Reproduce the data that follows character for character, but omit its pictures.

------------------------------------------------------------------------

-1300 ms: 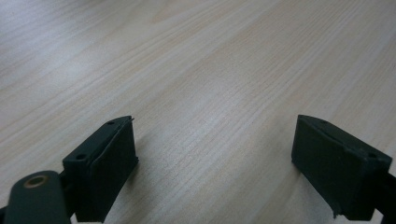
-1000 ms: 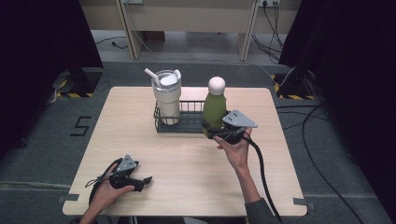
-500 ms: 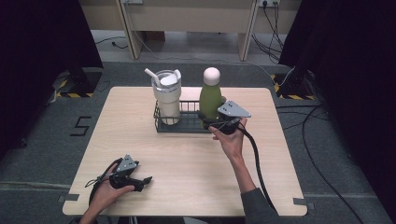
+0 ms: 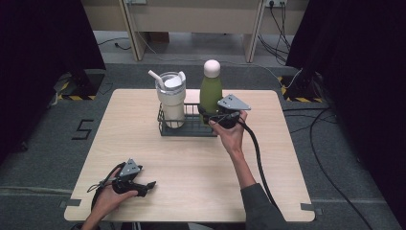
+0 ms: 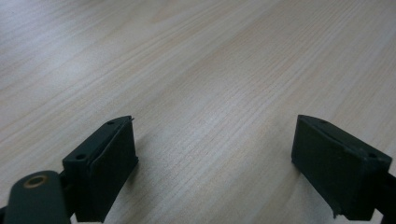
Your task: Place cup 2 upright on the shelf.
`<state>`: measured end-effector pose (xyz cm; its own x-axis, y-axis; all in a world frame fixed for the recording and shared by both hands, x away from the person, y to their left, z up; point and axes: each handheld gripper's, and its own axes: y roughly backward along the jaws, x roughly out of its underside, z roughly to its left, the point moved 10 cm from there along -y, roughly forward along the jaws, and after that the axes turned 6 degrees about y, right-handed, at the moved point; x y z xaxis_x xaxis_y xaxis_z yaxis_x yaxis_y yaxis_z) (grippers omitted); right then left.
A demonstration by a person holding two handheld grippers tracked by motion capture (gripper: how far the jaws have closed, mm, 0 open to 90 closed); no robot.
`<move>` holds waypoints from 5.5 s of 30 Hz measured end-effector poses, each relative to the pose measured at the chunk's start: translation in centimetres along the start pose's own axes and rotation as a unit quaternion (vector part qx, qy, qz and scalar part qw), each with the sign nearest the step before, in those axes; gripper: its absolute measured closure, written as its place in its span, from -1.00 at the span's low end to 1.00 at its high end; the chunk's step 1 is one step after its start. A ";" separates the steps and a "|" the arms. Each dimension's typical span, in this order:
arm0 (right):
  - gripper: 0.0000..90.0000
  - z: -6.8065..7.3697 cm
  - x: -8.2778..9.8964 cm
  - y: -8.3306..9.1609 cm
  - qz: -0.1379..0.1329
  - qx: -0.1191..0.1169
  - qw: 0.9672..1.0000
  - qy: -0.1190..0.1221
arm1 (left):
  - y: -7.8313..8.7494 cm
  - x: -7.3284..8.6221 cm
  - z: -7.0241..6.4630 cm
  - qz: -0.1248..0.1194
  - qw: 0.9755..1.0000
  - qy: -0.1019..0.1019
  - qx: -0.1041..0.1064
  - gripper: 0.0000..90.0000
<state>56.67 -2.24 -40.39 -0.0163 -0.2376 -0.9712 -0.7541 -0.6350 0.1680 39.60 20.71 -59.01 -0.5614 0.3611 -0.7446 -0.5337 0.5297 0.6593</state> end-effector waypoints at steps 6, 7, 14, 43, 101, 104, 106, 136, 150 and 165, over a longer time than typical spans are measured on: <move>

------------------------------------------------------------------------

▶ Problem solution:
-1300 ms: 
-1000 ms: 
-500 ms: 
+0 ms: 
+0 ms: 
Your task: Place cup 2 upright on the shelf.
`<state>`: measured end-effector pose (xyz cm; its own x-axis, y-axis; all in a world frame fixed for the recording and shared by both hands, x away from the person, y to their left, z up; point and axes: each handheld gripper's, and its own axes: y roughly backward along the jaws, x roughly out of its underside, z roughly to its left, the point moved 10 cm from there along -y, roughly forward along the jaws, and after that the axes turned 6 degrees about y, right-handed, at the moved point; x y z xaxis_x xaxis_y xaxis_z yaxis_x yaxis_y yaxis_z) (grippers omitted); right then left.
A demonstration by a person holding two handheld grippers tracked by motion capture (gripper: how far the jaws have closed, mm, 0 open to 90 closed); no robot.
`<move>` holds waypoints from 5.5 s of 30 Hz measured end-effector poses, each relative to the pose measured at the chunk's start: translation in centimetres along the start pose's own axes and rotation as a unit quaternion (vector part qx, qy, qz and scalar part qw), each with the sign nearest the step before, in those axes; gripper: its absolute measured closure, written as its place in its span, from -1.00 at the span's low end to 1.00 at its high end; the chunk's step 1 is one step after its start. A ";" separates the steps and a "|" the arms. Each dimension's typical span, in this order:
arm0 (right):
  - gripper: 0.0000..90.0000
  - z: -6.8065..7.3697 cm
  - x: -8.2778..9.8964 cm
  - y: -8.3306..9.1609 cm
  - qz: -0.1379..0.1329
  - qx: -0.1191..0.1169
  - qw: 0.9672..1.0000
  - qy: -0.1190..0.1221
arm1 (left):
  - y: -7.8313..8.7494 cm
  - x: -7.3284..8.6221 cm
  - z: -7.0241..6.4630 cm
  - qz: -0.1248..0.1194
  - qw: 0.9755..1.0000
  - qy: -0.1019..0.1019
  - qx: -0.1041..0.1064
  - gripper: 0.0000..90.0000
<state>56.67 -2.24 -40.39 -0.0163 -0.2376 -0.9712 -0.7541 -0.6350 0.1680 39.60 20.71 -59.01 -0.5614 0.3611 -0.7446 -0.5337 0.5297 0.6593</state> end-effector waypoints at steps 6, 7, 14, 43, 101, 104, 106, 136, 150 and 165, over a longer time than typical spans are measured on: <move>

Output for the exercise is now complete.